> Problem to solve
Would it be possible to reproduce every entry exactly, please?

[[ Information provided open ]]

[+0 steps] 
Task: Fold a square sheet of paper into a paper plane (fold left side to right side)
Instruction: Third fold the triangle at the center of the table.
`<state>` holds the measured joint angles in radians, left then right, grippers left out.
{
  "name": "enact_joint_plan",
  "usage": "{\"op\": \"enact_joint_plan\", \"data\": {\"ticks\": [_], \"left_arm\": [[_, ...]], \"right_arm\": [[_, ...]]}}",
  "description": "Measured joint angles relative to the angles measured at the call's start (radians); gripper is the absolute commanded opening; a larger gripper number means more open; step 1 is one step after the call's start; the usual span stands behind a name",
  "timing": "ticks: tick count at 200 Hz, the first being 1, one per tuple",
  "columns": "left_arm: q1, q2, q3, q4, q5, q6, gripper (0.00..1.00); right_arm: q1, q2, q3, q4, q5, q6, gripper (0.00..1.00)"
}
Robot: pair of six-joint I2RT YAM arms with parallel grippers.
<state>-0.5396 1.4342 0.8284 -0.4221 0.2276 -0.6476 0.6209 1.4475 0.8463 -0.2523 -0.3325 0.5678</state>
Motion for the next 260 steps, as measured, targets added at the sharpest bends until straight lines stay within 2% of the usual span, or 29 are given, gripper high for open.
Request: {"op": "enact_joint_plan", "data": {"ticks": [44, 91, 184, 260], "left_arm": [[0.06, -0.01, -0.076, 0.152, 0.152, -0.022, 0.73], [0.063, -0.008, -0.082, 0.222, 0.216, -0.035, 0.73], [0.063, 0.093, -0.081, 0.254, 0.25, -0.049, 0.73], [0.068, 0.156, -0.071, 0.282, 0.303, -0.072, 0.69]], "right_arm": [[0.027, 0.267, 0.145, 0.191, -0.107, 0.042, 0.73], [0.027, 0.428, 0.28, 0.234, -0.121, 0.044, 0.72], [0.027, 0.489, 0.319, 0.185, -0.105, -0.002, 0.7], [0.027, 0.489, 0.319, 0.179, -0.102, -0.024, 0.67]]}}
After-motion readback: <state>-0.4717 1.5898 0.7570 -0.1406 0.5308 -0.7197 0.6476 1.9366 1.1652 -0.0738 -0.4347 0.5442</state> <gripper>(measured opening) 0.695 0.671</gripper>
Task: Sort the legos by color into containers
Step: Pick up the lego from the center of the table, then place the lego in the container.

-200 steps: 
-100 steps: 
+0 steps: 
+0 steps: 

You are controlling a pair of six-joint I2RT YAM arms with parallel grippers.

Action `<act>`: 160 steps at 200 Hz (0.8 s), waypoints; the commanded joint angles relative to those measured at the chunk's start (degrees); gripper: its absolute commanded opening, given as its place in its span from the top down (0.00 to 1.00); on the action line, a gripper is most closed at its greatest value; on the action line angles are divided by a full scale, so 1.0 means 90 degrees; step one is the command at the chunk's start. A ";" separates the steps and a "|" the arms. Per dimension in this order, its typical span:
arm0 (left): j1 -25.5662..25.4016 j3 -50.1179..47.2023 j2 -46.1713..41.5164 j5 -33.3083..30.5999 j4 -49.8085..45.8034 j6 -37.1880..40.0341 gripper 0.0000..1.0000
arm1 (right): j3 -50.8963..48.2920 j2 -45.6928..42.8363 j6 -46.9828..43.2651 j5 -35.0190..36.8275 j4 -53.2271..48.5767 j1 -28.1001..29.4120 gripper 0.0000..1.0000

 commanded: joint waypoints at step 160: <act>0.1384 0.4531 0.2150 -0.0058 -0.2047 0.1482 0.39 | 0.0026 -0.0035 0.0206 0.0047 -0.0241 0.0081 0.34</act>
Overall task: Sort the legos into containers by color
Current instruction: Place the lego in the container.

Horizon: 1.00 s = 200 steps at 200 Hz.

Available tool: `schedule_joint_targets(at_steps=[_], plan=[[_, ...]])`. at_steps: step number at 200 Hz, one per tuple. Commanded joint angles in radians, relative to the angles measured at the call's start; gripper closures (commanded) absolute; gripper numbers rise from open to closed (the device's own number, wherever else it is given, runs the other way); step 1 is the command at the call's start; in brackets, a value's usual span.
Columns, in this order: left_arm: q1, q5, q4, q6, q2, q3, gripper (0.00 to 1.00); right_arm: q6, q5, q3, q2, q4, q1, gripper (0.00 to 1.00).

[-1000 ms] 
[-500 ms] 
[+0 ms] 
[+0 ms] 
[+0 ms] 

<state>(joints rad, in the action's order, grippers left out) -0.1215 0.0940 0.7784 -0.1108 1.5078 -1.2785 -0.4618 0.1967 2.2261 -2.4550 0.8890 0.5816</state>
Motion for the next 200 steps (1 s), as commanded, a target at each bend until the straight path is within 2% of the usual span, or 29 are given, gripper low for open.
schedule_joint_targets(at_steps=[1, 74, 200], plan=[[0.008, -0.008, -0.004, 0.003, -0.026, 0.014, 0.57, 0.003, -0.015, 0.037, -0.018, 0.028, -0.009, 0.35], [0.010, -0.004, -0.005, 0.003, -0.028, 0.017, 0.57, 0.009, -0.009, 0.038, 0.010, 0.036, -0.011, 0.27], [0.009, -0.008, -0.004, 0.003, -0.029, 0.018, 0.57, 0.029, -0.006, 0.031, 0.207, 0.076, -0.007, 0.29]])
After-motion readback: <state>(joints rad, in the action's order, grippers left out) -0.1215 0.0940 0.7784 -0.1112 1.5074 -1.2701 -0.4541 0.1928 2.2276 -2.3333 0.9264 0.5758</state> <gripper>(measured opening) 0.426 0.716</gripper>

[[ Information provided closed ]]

> Result of the task
[+0 steps] 
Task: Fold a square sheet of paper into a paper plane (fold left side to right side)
Instruction: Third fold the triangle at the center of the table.
`<state>` holds the measured joint angles in radians, left then right, grippers left out.
{
  "name": "enact_joint_plan",
  "usage": "{\"op\": \"enact_joint_plan\", \"data\": {\"ticks\": [_], \"left_arm\": [[_, ...]], \"right_arm\": [[_, ...]]}}",
  "description": "Measured joint angles relative to the angles measured at the call's start (radians); gripper is the absolute commanded opening; a larger gripper number means more open; step 1 is one step after the call's start; the usual span stands behind a name",
  "timing": "ticks: tick count at 200 Hz, the first being 1, one per tuple",
  "columns": "left_arm: q1, q2, q3, q4, q5, q6, gripper (0.00..1.00); right_arm: q1, q2, q3, q4, q5, q6, gripper (0.00..1.00)"
}
Robot: pair of six-joint I2RT YAM arms with parallel grippers.
<state>-0.5396 1.4342 0.8284 -0.4221 0.2276 -0.6476 0.6209 1.4475 0.8463 -0.2523 -0.3325 0.5678</state>
Motion for the next 260 steps, as measured, targets added at the sharpest bends until straight lines stay within 2% of the usual span, or 29 are given, gripper high for open.
Request: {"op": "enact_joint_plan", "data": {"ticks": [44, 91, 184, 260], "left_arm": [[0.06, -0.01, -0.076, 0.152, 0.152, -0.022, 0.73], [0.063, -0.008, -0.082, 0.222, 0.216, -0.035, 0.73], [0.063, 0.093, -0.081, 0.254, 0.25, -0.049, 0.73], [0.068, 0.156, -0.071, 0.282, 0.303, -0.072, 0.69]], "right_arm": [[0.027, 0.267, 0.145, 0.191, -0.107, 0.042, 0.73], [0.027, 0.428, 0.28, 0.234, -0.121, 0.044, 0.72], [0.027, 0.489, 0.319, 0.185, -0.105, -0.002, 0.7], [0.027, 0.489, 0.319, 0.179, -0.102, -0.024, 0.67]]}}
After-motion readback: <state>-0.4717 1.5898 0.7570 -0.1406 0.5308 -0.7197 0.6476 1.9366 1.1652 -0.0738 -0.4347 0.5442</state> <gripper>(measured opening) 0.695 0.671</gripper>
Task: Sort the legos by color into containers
Step: Pick up the lego from the center of the table, then place the lego in the container.

-200 steps: 
-100 steps: 
+0 steps: 
+0 steps: 

You are controlling a pair of six-joint I2RT YAM arms with parallel grippers.

Action `<act>`: 160 steps at 200 Hz (0.8 s), waypoints; the commanded joint angles relative to those measured at the chunk's start (degrees); gripper: its absolute commanded opening, given as its place in its span from the top down (0.00 to 1.00); on the action line, a gripper is most closed at its greatest value; on the action line angles are divided by a full scale, so 1.0 means 90 degrees; step one is the command at the chunk's start. A ";" separates the steps and a "|" the arms. Per dimension in this order, its typical span:
arm0 (left): j1 -25.5662..25.4016 j3 -50.1179..47.2023 j2 -46.1713..41.5164 j5 -33.3083..30.5999 j4 -49.8085..45.8034 j6 -37.1880..40.0341 gripper 0.0000..1.0000
arm1 (right): j3 -50.8963..48.2920 j2 -45.6928..42.8363 j6 -46.9828..43.2651 j5 -35.0190..36.8275 j4 -53.2271..48.5767 j1 -28.1001..29.4120 gripper 0.0000..1.0000

 commanded: joint waypoints at step 160: <act>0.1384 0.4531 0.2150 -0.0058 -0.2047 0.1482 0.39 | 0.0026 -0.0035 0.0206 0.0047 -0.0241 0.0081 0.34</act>
Overall task: Sort the legos into containers by color
Current instruction: Place the lego in the container.

Horizon: 1.00 s = 200 steps at 200 Hz.

Available tool: `schedule_joint_targets(at_steps=[_], plan=[[_, ...]])`. at_steps: step number at 200 Hz, one per tuple. Commanded joint angles in radians, relative to the angles measured at the call's start; gripper closures (commanded) absolute; gripper numbers rise from open to closed (the device's own number, wherever else it is given, runs the other way); step 1 is the command at the call's start; in brackets, a value's usual span.
Columns, in this order: left_arm: q1, q5, q4, q6, q2, q3, gripper (0.00 to 1.00); right_arm: q6, q5, q3, q2, q4, q1, gripper (0.00 to 1.00).

[-1000 ms] 
[-500 ms] 
[+0 ms] 
[+0 ms] 
[+0 ms] 

<state>(joints rad, in the action's order, grippers left out) -0.1215 0.0940 0.7784 -0.1108 1.5078 -1.2785 -0.4618 0.1967 2.2261 -2.4550 0.8890 0.5816</state>
Motion for the next 200 steps (1 s), as commanded, a target at each bend until the straight path is within 2% of the usual span, or 29 are given, gripper low for open.
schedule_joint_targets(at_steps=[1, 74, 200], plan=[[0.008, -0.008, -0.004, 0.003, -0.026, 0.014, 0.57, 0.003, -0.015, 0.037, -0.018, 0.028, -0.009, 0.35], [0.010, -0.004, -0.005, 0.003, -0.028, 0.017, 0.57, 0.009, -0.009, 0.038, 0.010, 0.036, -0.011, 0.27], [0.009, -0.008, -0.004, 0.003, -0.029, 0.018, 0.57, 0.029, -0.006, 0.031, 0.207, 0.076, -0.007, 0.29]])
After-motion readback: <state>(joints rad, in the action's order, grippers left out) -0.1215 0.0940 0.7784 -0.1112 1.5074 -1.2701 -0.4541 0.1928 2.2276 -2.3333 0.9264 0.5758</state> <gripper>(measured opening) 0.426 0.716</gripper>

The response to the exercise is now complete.